Accordingly, the Court declines to exclude Fuller's testimony on the basis that he failed to conduct any independent expert analysis. The Court now turns to OWB's argument that Fuller's opinion is unreliable because his “counsel-supplied” assumptions “were hopelessly flawed” (Dkt. #216 at p. 6).

B. Whether Fuller's Testimony Should Be Excluded Because He Relied on “Flawed Assumptions”

OWB generally argues that the assumptions underlying Fuller's report were erroneous and then points to several specific flawed assumptions. In response, Mitchell asserts that Fuller is permitted to make basic assumptions about disputed facts, and, at best, OWB's objections to Fuller's assumptions go to the weight of his testimony, not its admissibility (Dkt. #226 at p. 9).

It is axiomatic that expert witnesses are permitted to make certain assumptions when reaching their opinions. See Nova Consulting Grp., Inc. v. Eng'g Consulting Servs., Ltd., 290 Fed. App'x 727, 732-33 (5th Cir. 2008). Yet, while experts may make basic assumptions about disputed facts, an opinion based on insufficient, erroneous information should be excluded. Loy v. Rehab Synergies, LLC, No. 7:18-CV-00004, 2021 WL 3929398, at *3 (S.D. Tex. Sept. 2, 2021). Similarly, while an expert can base his conclusions off sound legal principles, an expert opinion premised on an incorrect understanding of the law should be excluded. Lamar Advert. Co. v. Zurich Am. Ins. Co., 533 F.Supp.3d 332, 344-45 (M.D. La. 2021). Putting these principles together, Fuller was permitted to rely on disputed facts and sound legal principles in formulating his damages opinions. However, if Fuller's opinion was based on unsubstantiated assertions or incorrect understandings of the law, then his proposed testimony crosses into forbidden territory and should be excluded.

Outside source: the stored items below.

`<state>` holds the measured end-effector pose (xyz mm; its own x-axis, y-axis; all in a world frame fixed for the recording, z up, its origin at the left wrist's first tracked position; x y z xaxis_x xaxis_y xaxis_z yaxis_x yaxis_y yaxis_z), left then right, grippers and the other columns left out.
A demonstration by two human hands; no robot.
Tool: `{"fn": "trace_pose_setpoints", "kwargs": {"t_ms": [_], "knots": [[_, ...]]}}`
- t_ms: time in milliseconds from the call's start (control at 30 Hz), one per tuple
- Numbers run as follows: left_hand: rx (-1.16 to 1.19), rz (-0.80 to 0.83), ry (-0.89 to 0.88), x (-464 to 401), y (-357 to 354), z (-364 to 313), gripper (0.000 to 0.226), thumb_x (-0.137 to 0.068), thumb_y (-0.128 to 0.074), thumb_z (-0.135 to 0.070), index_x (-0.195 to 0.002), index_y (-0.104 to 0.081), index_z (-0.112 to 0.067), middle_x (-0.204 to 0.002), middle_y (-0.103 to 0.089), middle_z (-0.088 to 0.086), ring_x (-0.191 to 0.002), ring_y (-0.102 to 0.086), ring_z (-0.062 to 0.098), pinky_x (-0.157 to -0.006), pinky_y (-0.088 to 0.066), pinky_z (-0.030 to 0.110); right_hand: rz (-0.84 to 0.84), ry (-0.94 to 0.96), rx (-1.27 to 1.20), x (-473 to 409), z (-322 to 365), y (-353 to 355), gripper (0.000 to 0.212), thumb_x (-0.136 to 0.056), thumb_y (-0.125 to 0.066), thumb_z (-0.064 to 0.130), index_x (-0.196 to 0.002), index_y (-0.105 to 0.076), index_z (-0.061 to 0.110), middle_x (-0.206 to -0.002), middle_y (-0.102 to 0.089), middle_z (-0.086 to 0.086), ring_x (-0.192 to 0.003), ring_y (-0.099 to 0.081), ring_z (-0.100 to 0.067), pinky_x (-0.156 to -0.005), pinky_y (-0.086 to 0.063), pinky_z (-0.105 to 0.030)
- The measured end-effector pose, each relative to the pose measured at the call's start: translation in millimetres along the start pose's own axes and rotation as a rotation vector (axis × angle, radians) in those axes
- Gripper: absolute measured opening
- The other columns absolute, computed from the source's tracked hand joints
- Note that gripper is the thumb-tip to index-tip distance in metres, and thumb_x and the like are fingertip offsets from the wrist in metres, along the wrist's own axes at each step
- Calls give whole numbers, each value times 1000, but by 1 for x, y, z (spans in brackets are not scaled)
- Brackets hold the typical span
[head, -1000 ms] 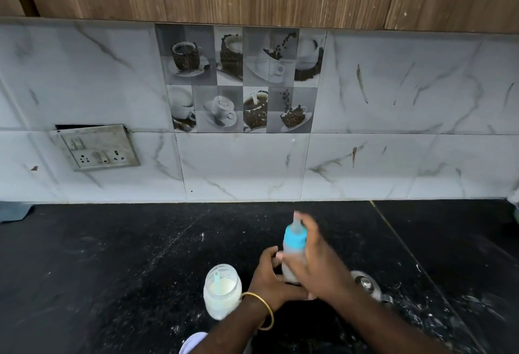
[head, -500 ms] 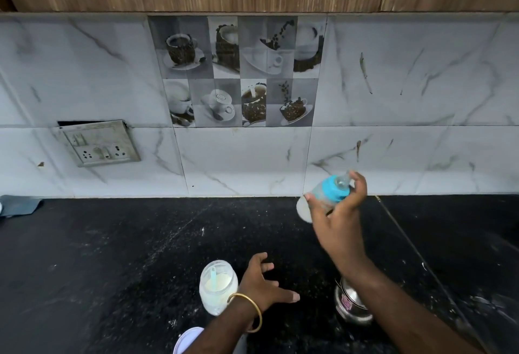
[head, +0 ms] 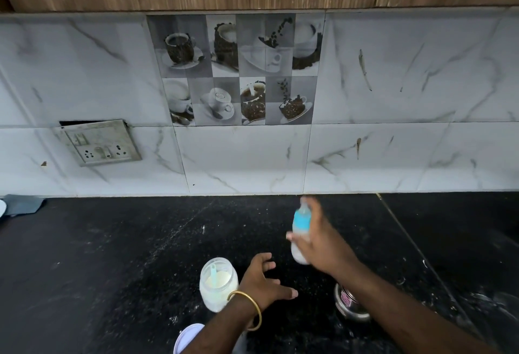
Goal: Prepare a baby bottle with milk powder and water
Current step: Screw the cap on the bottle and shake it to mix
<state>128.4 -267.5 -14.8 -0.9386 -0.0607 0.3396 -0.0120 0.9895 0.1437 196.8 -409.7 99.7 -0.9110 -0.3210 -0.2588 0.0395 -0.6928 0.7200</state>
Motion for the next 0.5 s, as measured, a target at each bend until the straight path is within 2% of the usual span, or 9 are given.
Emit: {"fn": "trace_pose_setpoints", "kwargs": {"t_ms": [67, 100, 133, 233, 267, 367, 400, 433, 500], "knots": [[12, -5, -3, -1, 0, -1, 113, -41, -95, -22, -140, -39, -21, -127, -53, -4, -102, -66, 17, -83, -60, 31, -378, 47, -242, -7, 12, 41, 84, -86, -73, 37, -145, -14, 33, -132, -52, -13, -103, -63, -23, -90, -54, -37], [15, -9, 1, -2, 1, -1, 113, -41, -95, -23, -139, -39, -21, -127, -53, -4, -102, -66, 17, -84, -60, 32, -465, 63, -273, -4, 13, 47, 85, -86, -73, 35, -146, -13, 31, -132, -52, -14, -104, -62, -23, -90, -54, -36], [15, -12, 7, -2, 2, -1, 111, -43, -95, -22, -139, -39, -21, -127, -53, -4, -102, -66, 17, -86, -59, 34, -445, 57, -225, 0, 11, 41, 85, -87, -73, 33, -146, -13, 29, -132, -51, -14, -104, -62, -24, -91, -53, -35], [6, -9, 7, 1, 2, -2, 109, -43, -95, -23, -137, -40, -24, -126, -54, -6, -101, -66, 16, -85, -60, 32, 4, -66, -12, 15, -5, -7, 85, -89, -71, 31, -149, -10, 30, -140, -48, -16, -104, -61, -25, -92, -52, -38], [11, -12, 3, 2, 4, -3, 107, -44, -95, -23, -135, -40, -25, -124, -54, -6, -101, -67, 15, -82, -59, 29, -20, -53, -19, 13, -6, -2, 84, -89, -70, 32, -148, -11, 31, -138, -49, -15, -102, -62, -24, -89, -52, -37], [29, -53, -15, -2, 9, -6, 85, -63, -89, -7, -133, -43, -22, -123, -55, -3, -97, -67, 17, -79, -58, 29, -537, 51, -278, 4, 5, 53, 82, -88, -71, 34, -145, -12, 30, -126, -52, -7, -98, -60, -12, -85, -51, -19], [33, -73, -22, -2, 10, -7, 76, -72, -82, 0, -134, -43, -18, -123, -55, 0, -94, -67, 18, -77, -57, 30, -603, 68, -288, 6, 5, 55, 82, -88, -71, 33, -146, -13, 27, -126, -50, -7, -100, -59, -10, -87, -50, -15], [24, -97, -38, -2, 11, -9, 68, -78, -73, 7, -136, -42, -12, -122, -55, 2, -89, -65, 18, -74, -55, 29, -540, 57, -220, 6, 5, 46, 83, -88, -71, 32, -147, -13, 24, -127, -51, -8, -101, -59, -13, -91, -50, -19], [-11, -136, -82, -1, 14, -16, 61, -86, -58, 14, -140, -39, -8, -122, -55, 5, -81, -60, 17, -70, -51, 28, -104, -13, -22, 6, 0, 0, 84, -87, -72, 30, -147, -13, 28, -135, -50, -14, -102, -61, -23, -93, -52, -37]]}}
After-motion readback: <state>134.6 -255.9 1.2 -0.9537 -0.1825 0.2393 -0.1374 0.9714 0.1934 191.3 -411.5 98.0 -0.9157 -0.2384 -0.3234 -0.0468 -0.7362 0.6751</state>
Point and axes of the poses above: each hand's wrist, its own x-axis away from the middle knuckle, its own y-axis out of the back of the hand, z = x × y, the point moved 8 cm from there along -x, towards the middle knuckle
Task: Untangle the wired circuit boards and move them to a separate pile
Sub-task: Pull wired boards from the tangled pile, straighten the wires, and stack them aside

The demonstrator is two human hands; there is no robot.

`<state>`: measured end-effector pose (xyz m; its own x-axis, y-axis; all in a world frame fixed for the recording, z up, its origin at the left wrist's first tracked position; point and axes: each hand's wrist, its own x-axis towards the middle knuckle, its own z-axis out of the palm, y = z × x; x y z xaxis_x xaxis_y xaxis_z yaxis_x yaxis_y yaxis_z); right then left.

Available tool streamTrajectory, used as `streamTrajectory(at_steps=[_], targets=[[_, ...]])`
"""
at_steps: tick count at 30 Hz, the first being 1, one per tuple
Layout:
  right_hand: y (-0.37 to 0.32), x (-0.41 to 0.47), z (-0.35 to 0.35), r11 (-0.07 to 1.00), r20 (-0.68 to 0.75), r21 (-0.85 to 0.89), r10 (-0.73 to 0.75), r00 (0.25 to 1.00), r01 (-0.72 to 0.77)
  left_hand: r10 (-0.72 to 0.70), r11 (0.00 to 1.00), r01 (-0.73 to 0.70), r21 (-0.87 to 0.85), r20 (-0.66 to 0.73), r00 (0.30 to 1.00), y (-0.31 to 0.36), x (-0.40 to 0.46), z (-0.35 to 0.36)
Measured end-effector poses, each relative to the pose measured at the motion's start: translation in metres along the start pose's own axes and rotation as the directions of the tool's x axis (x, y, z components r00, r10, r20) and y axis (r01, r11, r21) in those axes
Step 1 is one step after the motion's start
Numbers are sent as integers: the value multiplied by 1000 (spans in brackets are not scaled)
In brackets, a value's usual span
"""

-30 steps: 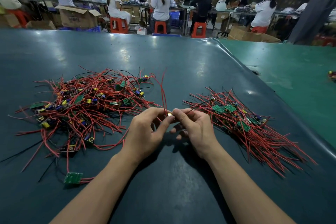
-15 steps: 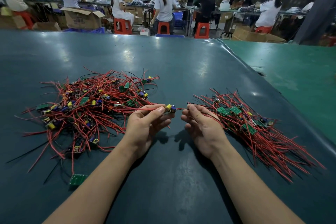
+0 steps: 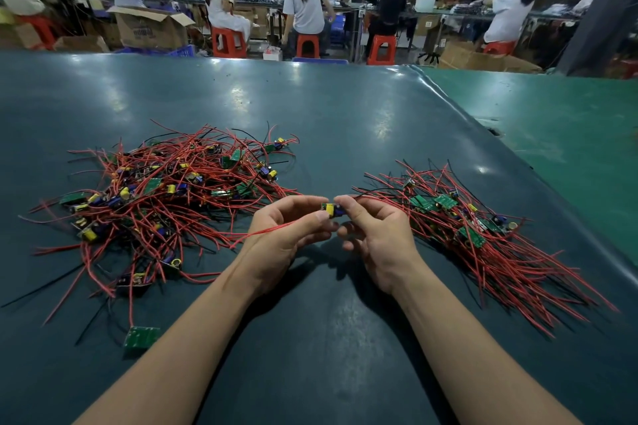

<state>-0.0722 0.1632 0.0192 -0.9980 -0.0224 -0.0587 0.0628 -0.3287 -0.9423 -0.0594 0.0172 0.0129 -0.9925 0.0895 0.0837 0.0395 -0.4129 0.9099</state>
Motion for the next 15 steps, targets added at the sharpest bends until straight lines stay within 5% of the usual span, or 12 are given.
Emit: streamTrajectory(at_steps=[7,15], targets=[[2,-4,1,988,17,-122,-94,995,95,37,977,-37,210,2,999,-1,-2,2],[-2,3,-6,989,-97,11,-143,985,145,-35,994,34,107,9,999,1,1,1]])
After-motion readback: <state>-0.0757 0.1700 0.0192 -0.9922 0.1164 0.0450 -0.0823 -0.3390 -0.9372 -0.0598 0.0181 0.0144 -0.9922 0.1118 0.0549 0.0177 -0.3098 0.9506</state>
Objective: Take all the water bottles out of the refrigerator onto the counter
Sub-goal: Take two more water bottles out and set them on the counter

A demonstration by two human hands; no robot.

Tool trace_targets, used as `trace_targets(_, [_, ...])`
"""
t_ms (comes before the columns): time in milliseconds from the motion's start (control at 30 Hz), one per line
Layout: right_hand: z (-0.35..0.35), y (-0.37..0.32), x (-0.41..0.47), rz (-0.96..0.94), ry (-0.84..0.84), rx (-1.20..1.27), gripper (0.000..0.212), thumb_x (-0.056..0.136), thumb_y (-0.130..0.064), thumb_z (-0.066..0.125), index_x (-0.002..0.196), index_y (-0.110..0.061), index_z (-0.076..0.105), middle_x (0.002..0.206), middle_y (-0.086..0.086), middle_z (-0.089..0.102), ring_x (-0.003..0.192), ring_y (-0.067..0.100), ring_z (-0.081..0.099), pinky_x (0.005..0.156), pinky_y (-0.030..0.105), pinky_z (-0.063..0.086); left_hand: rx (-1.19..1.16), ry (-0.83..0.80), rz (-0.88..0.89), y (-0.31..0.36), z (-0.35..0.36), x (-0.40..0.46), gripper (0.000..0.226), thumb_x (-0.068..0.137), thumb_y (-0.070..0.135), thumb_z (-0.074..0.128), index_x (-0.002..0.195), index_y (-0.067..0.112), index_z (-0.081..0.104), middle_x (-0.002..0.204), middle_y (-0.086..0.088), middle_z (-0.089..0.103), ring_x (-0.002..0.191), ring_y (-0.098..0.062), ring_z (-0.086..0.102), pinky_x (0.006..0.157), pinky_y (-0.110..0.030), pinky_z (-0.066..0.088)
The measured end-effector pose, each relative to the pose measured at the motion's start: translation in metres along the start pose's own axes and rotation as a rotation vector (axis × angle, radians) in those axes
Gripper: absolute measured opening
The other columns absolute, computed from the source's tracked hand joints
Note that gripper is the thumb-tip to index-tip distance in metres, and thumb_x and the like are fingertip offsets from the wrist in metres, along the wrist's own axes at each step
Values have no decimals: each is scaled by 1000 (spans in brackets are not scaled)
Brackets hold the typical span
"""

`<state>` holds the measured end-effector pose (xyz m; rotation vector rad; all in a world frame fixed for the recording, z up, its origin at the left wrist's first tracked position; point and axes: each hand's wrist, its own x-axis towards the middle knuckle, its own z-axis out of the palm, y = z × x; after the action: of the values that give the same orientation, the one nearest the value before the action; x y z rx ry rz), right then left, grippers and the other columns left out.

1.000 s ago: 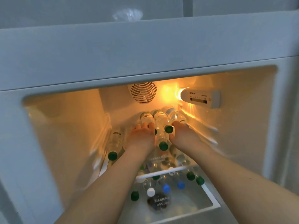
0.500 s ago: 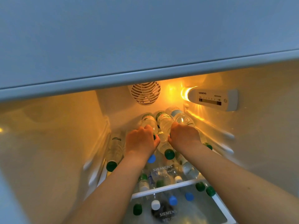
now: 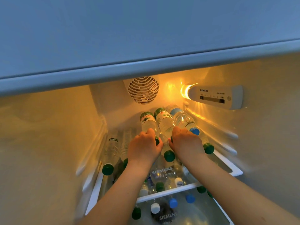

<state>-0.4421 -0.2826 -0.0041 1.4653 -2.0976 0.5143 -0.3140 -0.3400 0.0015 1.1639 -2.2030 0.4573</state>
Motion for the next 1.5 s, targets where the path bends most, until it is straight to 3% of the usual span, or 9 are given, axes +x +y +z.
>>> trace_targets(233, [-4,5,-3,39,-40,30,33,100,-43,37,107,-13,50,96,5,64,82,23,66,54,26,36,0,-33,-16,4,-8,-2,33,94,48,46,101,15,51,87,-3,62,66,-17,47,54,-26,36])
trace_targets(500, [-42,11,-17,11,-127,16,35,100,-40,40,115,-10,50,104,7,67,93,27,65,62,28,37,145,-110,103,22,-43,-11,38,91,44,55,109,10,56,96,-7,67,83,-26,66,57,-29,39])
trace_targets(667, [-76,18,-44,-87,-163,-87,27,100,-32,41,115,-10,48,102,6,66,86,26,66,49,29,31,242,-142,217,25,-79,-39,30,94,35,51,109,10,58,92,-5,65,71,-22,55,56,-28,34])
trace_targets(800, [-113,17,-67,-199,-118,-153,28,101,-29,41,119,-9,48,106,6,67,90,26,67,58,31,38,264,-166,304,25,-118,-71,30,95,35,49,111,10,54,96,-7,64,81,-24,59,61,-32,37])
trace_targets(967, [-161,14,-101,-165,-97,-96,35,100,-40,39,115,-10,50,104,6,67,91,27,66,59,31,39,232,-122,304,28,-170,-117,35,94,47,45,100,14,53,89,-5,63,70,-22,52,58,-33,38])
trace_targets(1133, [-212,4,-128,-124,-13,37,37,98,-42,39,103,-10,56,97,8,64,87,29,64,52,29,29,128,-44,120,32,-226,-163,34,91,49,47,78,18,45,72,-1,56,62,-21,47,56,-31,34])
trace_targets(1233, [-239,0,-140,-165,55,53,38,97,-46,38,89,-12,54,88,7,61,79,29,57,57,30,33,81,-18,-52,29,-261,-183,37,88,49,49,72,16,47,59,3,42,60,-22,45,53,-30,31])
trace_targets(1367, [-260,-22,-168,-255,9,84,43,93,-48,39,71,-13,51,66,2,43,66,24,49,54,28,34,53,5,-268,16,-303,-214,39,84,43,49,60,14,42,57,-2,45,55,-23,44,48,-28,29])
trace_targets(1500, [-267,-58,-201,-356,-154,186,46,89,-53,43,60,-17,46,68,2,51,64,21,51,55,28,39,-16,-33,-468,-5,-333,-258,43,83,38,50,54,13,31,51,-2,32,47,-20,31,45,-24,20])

Here, at bottom, OWB's challenges boil down to disagreements with the assumptions underlying Fuller's analysis. However, importantly, Fuller's assumptions are based on disputed facts-not facts that are indisputably wrong. Thus, the Court finds that OWB's criticisms go to the weight of Fuller's testimony, not its admissibility. See Boudreaux v. Scott's Boat Rentals, LLC, No. 14-1820, 2016 WL 9406087, at *4 (E.D. La. Apr. 20, 2016) (finding courts should not “exclude opinions that rely on contested premises and assumptions”). As here, “[w]hen the parties dispute the facts underlying the expert's opinions, they may address these issues on crossexamination in light of the facts that emerge at trial.” Id. Indeed, it is the purview of the fact-finder to decide the accuracy of facts underlying an opinion. See Pipitone v. Biomatrix, Inc., 288 F.3d 239, 249-50 (5th Cir. 2002).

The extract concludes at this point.